The Harbrace History of England - Ancient and Medieval England Beginning to 1509 by J.R. Lander

So either I've becoming really boring, or really interesting, but I doubt my younger self would have expected me to turn out this way!

Tuesday, September 25, 2007

The End of All Things (Rescored)



I'm spoiling myself with super-quick video projects, but I had a lot of fun throwing this clip together. Having just recently discovered the British sci-fi equivalent of Star Trek, Doctor Who, I've enjoyed and catching up on the episodes from 2005. Happily, the show's composer recognized that a lot of his music was too good to go to waste just in the show, and so put out the soundtrack. The music I used for this particular video came from a scene I cannot describe without spoiling plot details, and which I myself would not have seen but for YouTube.

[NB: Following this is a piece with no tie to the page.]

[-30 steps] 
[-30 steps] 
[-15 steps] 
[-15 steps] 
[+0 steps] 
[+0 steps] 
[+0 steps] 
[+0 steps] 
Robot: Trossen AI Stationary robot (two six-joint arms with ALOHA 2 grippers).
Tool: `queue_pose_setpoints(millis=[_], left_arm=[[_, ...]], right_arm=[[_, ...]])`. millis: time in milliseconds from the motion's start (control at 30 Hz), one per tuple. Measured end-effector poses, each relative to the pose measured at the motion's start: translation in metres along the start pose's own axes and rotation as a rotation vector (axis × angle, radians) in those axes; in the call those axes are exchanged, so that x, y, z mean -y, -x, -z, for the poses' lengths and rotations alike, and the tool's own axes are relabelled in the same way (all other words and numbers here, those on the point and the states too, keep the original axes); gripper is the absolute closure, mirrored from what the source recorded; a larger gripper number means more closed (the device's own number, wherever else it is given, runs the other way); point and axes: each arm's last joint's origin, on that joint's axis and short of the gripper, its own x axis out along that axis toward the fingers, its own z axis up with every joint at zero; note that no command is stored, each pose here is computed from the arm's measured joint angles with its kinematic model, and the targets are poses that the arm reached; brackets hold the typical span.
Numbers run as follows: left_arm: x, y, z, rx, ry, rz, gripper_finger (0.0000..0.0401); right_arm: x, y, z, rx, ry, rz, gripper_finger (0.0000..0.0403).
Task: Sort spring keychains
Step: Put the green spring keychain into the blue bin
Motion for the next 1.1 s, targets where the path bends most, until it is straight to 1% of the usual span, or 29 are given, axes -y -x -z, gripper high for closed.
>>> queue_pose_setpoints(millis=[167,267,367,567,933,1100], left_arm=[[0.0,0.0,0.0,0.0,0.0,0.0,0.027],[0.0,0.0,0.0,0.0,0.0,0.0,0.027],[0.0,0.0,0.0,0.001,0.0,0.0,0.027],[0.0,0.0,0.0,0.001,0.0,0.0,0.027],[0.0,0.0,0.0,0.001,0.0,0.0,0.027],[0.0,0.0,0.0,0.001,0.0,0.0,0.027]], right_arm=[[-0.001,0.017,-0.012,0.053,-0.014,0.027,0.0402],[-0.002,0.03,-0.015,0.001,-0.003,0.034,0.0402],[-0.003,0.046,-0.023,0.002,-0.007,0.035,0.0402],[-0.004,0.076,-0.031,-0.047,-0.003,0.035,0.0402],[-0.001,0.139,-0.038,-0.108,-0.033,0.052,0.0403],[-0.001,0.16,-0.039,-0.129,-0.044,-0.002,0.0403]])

When I heard this track (as when I hear most any orchestral musical themes), I ran over matching scenes from past movies I've seen, or other cinematic scenarios that are put into my mind by the music. When I heard this track, I thought of the climax of Return of the King, which of course already had its own spectacular musical score. It didn't take long to find a satisfactory version of the sequence on YouTube, and from there it was simply a matter of downloading the clip, converting it from .flv to .mov, importing it to Windows Movie Maker, and cutting out some of the talking and orchestrating it according to the music.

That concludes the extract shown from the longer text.